Experiencing very low occupancy?
More dramatic measures to decrease energy use can be taken such as shutting down entire floors. In cooler months, such as March and April, place guests in rooms starting from the top floor down since building heat will naturally rise. As the weather warms, reverse the strategy and fill the lower floors first. By leaving entire floors vacant, you can turn off all power from the breaker panels on the empty floor(s), which ensures all lights; guestroom HVAC; and plug loads such as TVs, refrigerators, etc., are all turned off. By following these steps, at 15% occupancy, this measure, in essence, can turn a 200-room hotel into a 30-key hotel from an energy consumption perspective.
Need additional cost savings?
With energy prices at 16-year lows, hotels can look to recontract their energy supply agreements. This can lead to savings of more than 20% on their annual energy spend. Before restructuring your contract, be sure to contact a procurement specialist to make sure your current contract does not have any hidden terms and conditions.

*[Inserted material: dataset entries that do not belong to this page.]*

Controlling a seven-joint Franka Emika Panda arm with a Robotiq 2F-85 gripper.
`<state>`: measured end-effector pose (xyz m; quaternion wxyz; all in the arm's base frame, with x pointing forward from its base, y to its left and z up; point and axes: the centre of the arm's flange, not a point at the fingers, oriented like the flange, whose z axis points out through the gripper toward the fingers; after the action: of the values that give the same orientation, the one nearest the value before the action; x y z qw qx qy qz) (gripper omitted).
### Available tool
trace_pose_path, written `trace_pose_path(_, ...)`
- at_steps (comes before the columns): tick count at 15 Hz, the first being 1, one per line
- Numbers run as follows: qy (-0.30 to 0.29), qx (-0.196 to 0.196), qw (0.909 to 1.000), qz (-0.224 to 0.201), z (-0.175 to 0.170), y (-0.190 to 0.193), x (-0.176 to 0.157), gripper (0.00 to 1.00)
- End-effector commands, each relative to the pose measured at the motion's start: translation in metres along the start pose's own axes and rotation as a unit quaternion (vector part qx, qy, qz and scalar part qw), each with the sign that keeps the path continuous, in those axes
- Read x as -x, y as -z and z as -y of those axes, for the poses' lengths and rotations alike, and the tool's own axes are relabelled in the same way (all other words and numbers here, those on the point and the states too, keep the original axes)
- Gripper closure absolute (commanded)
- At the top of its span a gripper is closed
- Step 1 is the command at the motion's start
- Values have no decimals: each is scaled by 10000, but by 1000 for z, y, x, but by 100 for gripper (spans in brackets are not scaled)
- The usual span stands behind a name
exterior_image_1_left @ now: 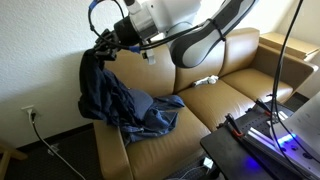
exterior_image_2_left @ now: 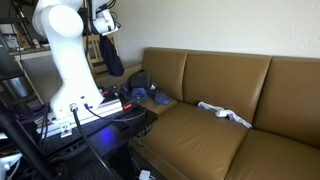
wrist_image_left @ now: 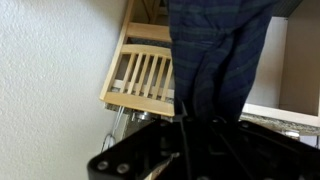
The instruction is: Move the black cloth to the armrest of the chair
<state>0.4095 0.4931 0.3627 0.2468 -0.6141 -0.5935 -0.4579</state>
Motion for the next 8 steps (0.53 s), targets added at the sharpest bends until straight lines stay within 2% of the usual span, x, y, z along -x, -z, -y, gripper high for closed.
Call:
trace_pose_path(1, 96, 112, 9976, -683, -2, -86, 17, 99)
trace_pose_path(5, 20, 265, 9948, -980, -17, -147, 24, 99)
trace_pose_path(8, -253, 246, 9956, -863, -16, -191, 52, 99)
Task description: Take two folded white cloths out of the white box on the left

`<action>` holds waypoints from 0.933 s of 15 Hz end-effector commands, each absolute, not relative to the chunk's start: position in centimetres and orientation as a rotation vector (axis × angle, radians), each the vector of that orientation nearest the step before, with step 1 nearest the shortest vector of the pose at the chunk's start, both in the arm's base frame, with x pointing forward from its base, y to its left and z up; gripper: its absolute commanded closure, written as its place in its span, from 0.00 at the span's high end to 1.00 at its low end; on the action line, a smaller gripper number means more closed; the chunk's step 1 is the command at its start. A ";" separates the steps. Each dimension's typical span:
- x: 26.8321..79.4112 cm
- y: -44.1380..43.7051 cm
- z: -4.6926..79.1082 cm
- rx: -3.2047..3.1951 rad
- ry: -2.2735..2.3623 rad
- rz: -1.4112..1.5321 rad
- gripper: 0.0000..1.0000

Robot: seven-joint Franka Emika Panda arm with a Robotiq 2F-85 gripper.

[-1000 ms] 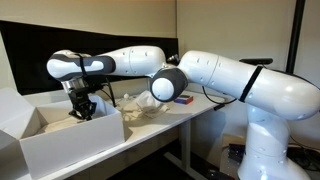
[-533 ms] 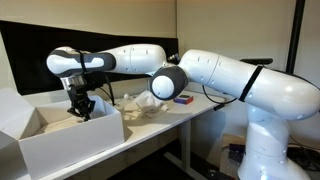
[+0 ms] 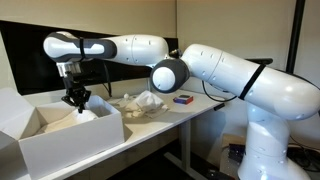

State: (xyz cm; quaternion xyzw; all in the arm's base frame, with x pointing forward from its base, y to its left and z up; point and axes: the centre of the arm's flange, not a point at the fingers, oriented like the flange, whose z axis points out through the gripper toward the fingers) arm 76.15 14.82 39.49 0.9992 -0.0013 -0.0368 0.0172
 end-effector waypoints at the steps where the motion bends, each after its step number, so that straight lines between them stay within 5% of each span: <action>1: 77.7 15.4 43.0 3.125 0.062 -0.112 0.10; 14: 76.5 16.2 50.7 3.158 0.185 0.001 0.12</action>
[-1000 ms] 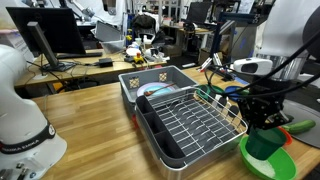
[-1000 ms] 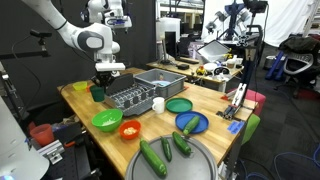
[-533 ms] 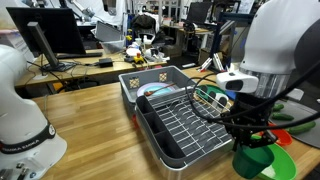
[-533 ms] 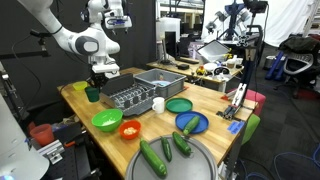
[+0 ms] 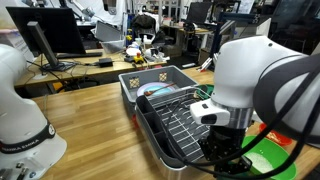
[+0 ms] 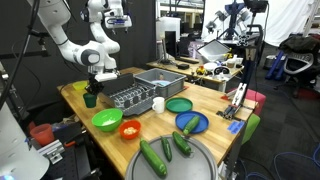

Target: Pick up the green cup and put it at the edge of the table

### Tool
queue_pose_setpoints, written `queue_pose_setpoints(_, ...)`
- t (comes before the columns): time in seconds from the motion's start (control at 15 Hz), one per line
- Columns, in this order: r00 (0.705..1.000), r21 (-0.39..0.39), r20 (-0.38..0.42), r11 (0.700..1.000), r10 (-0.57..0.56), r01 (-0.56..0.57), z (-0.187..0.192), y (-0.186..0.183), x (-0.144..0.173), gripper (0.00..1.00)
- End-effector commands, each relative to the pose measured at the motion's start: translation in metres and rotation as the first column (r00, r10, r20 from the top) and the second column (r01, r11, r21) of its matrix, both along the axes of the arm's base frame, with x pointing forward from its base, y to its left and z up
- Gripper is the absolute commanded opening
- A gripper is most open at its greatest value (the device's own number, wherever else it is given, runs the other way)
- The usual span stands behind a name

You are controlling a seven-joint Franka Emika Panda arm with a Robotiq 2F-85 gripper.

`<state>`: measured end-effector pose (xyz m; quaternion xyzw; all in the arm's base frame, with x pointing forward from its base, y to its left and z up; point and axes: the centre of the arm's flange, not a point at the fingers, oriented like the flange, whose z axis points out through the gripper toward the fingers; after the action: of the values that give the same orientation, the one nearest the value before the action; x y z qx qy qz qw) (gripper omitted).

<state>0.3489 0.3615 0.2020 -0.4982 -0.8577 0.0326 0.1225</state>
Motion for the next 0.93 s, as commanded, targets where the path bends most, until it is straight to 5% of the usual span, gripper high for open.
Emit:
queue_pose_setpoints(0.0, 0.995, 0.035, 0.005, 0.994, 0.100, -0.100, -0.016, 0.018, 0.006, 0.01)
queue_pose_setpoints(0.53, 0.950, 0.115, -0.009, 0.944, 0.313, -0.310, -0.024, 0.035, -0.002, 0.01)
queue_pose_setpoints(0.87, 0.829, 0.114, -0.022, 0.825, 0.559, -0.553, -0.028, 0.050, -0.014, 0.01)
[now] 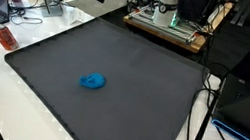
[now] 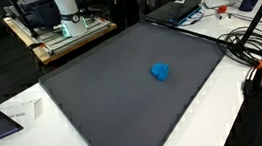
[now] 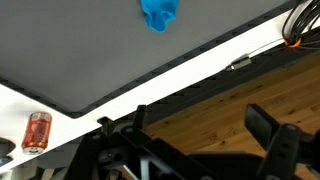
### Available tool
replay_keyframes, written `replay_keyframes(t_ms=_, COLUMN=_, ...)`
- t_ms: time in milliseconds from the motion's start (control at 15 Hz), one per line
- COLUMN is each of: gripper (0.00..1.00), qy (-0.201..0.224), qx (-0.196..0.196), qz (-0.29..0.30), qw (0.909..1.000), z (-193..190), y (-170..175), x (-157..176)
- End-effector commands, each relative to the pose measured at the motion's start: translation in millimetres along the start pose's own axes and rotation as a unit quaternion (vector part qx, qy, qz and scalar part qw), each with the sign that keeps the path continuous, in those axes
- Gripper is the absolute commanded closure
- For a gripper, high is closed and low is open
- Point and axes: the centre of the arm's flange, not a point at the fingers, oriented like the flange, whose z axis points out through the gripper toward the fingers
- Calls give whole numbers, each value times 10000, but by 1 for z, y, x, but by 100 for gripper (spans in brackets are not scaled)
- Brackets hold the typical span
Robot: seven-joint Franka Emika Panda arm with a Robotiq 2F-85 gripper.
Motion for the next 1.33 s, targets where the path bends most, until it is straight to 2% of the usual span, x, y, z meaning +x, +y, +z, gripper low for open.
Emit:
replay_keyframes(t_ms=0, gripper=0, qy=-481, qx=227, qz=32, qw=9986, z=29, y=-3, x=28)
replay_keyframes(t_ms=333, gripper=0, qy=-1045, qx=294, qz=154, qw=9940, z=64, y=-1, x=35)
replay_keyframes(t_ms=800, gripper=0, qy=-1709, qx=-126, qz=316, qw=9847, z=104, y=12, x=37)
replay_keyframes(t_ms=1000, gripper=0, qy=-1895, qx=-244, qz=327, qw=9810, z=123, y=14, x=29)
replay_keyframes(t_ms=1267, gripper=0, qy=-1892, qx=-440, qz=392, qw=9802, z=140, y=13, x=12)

Considering the unique challenges COVID-19 brings to the hospitality industry, I hope these tips can reduce the financial strain in some small way.
Chuck Hurchalla is the president of Evolution Energy Partners. He has more than 30 years of experience in the deregulated energy markets, including natural gas, electricity and petroleum products.
This is a contributed piece to Hotel Business, authored by an industry professional. The thoughts expressed are the perspective of the bylined individual.